7.5 - the t distribution

Motivation

  • We will continue to consider properties of a sample \(Y_1,Y_2,...,Y_n\) drawn i.i.d. from a \(N(\mu,\sigma^2)\) population
  • One important sampling distribution that arises from normal samples is the t-distribution

A bit of history

  • The t-distribution is sometimes referred to as Student’s t-distribution
  • Named for Student, the pseudonym used by William Sealy Gosset who published under this name while working at the Guiness brewery in Dublin
  • Interested in properties of small samples when drawn from normal populations

Gosset

Image source: Wikipedia

The t-distribution pdf

  • A random variable \(T\) is said to follow a t distribution with \(\nu\) degrees-of-freedom, i.e. \(T\sim t_\nu\), if:

\[f_T(t) = \frac{\Gamma(\frac{\nu+1}{2})}{\sqrt{\nu\pi}\Gamma(\frac{\nu}{2})} \left(1 + \frac{t^2}{\nu}\right)^{-\frac{\nu+1}{2}}, -\infty < t < \infty\]
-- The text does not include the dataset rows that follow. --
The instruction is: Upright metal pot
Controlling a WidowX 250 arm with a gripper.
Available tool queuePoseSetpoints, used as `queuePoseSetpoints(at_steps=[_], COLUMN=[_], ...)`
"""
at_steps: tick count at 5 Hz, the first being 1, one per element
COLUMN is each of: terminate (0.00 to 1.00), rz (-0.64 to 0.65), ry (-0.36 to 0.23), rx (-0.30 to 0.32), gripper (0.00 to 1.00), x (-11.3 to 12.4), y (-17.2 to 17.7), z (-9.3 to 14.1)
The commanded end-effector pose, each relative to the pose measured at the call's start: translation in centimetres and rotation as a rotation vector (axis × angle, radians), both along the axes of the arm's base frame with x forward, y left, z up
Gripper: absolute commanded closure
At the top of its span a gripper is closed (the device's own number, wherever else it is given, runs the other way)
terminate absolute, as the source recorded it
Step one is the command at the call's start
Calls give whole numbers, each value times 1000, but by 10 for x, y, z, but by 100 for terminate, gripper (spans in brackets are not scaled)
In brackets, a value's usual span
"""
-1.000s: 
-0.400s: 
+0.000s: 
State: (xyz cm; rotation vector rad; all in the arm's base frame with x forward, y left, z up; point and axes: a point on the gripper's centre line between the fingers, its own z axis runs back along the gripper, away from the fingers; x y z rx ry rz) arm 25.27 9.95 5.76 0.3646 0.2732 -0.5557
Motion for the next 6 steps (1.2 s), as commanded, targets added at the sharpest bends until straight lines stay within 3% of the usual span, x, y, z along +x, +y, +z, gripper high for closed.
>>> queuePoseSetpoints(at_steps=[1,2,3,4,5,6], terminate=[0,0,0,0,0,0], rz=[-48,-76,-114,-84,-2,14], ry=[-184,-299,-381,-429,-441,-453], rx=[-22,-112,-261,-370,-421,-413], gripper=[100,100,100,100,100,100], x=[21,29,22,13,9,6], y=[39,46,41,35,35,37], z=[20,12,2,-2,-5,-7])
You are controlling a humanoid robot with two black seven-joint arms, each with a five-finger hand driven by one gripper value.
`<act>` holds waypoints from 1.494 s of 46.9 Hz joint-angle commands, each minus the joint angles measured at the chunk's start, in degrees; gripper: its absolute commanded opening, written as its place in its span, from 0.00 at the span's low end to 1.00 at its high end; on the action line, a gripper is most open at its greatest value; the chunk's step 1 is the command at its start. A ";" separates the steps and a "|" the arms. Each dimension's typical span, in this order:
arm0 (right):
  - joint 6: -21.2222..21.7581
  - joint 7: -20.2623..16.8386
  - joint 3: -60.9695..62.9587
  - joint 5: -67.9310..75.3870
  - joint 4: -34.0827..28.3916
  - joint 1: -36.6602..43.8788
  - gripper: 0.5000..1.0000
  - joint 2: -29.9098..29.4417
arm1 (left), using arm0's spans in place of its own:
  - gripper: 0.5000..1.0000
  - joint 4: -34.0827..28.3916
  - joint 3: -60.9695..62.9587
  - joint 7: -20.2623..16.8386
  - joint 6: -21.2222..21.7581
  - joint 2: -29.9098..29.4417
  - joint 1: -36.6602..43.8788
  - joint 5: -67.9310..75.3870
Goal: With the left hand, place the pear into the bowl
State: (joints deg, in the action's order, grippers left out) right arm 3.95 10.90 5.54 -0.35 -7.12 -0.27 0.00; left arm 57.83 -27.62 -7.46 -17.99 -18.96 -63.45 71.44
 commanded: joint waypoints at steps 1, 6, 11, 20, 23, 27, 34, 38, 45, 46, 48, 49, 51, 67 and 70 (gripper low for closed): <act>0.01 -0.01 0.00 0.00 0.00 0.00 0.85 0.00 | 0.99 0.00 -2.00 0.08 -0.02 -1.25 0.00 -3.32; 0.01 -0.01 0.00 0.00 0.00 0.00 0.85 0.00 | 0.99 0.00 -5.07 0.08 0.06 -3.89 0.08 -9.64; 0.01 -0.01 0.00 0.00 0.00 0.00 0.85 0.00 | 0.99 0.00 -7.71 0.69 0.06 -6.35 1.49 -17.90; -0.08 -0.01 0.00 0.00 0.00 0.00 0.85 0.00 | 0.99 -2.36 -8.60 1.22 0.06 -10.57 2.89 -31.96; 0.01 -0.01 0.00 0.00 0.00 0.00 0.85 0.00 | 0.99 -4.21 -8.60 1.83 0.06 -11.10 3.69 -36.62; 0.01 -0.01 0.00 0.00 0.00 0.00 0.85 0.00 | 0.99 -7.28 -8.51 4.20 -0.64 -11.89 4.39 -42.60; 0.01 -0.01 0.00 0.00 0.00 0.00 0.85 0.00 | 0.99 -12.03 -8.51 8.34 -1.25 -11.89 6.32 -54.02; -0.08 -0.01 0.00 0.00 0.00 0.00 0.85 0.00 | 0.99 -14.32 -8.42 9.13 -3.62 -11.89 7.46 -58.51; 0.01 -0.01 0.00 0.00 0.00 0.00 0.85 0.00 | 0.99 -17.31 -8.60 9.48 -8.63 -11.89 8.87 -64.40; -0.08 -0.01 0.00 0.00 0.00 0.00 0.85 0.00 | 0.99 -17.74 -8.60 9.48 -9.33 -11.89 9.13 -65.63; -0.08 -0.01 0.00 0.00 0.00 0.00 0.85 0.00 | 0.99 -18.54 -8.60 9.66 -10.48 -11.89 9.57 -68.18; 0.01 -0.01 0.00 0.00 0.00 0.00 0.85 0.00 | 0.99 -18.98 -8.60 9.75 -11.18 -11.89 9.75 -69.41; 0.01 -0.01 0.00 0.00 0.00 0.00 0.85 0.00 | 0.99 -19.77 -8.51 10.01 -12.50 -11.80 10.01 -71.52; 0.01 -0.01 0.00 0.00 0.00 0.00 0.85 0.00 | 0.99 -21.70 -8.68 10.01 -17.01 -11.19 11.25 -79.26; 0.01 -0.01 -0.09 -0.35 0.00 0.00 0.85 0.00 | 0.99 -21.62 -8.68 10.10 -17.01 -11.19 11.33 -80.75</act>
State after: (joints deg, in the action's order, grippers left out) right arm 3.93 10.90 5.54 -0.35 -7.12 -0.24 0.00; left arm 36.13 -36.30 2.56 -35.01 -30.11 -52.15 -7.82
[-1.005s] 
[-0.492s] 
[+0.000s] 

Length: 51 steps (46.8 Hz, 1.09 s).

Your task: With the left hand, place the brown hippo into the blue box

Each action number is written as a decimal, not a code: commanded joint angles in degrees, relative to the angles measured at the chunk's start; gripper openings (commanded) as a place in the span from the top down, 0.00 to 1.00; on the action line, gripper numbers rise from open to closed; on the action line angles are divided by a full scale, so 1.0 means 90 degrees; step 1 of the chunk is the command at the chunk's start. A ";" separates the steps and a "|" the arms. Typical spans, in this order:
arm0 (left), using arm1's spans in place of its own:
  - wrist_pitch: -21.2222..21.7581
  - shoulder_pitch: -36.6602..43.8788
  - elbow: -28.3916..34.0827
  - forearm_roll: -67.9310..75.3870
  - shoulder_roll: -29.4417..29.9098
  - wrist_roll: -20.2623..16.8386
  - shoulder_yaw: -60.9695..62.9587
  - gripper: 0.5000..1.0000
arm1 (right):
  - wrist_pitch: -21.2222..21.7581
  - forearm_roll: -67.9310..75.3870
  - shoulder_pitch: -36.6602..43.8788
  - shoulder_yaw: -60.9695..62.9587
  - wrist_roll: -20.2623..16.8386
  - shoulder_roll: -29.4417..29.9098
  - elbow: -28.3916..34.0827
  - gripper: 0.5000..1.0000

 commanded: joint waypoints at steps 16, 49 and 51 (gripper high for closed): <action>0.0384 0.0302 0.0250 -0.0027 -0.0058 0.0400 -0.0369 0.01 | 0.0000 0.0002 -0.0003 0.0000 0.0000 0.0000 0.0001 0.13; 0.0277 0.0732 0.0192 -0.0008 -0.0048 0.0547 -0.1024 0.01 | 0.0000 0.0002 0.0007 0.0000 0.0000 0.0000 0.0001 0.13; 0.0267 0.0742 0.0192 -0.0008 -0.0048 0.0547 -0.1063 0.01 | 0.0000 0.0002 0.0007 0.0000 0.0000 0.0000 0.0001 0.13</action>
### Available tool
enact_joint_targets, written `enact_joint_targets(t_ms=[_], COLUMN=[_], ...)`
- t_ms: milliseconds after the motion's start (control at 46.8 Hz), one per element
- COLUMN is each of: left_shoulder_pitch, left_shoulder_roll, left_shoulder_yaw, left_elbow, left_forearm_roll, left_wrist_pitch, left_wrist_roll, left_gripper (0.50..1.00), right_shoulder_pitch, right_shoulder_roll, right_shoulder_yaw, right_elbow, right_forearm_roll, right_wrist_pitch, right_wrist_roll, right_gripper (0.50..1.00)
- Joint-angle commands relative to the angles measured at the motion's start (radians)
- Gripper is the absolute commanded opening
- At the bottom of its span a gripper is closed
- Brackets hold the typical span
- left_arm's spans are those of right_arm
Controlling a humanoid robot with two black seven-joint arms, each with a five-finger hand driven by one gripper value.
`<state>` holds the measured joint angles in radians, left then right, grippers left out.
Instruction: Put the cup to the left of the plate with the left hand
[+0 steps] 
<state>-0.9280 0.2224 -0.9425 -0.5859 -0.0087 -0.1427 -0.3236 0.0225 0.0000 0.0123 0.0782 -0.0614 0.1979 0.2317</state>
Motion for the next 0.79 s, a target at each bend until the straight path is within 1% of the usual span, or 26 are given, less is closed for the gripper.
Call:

Plots of the t-distribution

  • Symmetric about zero, bell-shaped
  • As \(\nu\rightarrow \infty\), \(t_\nu \rightarrow N(0,1)\)
t distributions with various df and the standard normal distribution

Where does it come from?

  • Suppose:
    • \(Z\sim N(0,1)\)
    • \(W \sim \chi^2_\nu\)
    • \(Z\perp\!\!\!\perp W\)
  • Then:

\[T = \frac{Z}{\sqrt{W/\nu}} \sim t_\nu\]

  • To prove:
    • Carry out \(2\rightarrow 2\) transformation of \((Z,W) \rightarrow (T,U)\)
    • Integrate out \(U\)

Joint distribution of \((Z,W)\)

Since \(Z\) and \(W\) are independent:

\[ f_{Z,W}(z,w) = \frac{1}{\sqrt{2\pi}} e^{-z^2/2} \cdot \frac{1}{2^{\nu/2}\Gamma(\nu/2)} w^{\nu/2-1} e^{-w/2}, \quad w>0, z \in \mathbb{R} \]

Transformation \((Z,W) \rightarrow (T,U)\)

  • Let \(T = \frac{Z}{\sqrt{W/\nu}}\), \(U =W\)
  • Joint support: \(T \in \mathbb{R}\),\(U>0\)
  • Inverses:

\[Z = T\sqrt{\frac{U}{\nu}}\]

\[W = U\]

  • Jacobian:

\[J = \begin{bmatrix} \sqrt{\frac{U}{\nu}}& 0\\ \frac{T}{2\sqrt{U\nu}} & 1 \end{bmatrix} \Rightarrow |det(J)| = \sqrt{\frac{U}{\nu}}\]

Joint pdf of \((T,U)\)

\[f_{T,U}(t,u) = f_{Z,W}\left(t\sqrt{\frac{u}{\nu}},u\right)\cdot \sqrt{\frac{u}{\nu}}\]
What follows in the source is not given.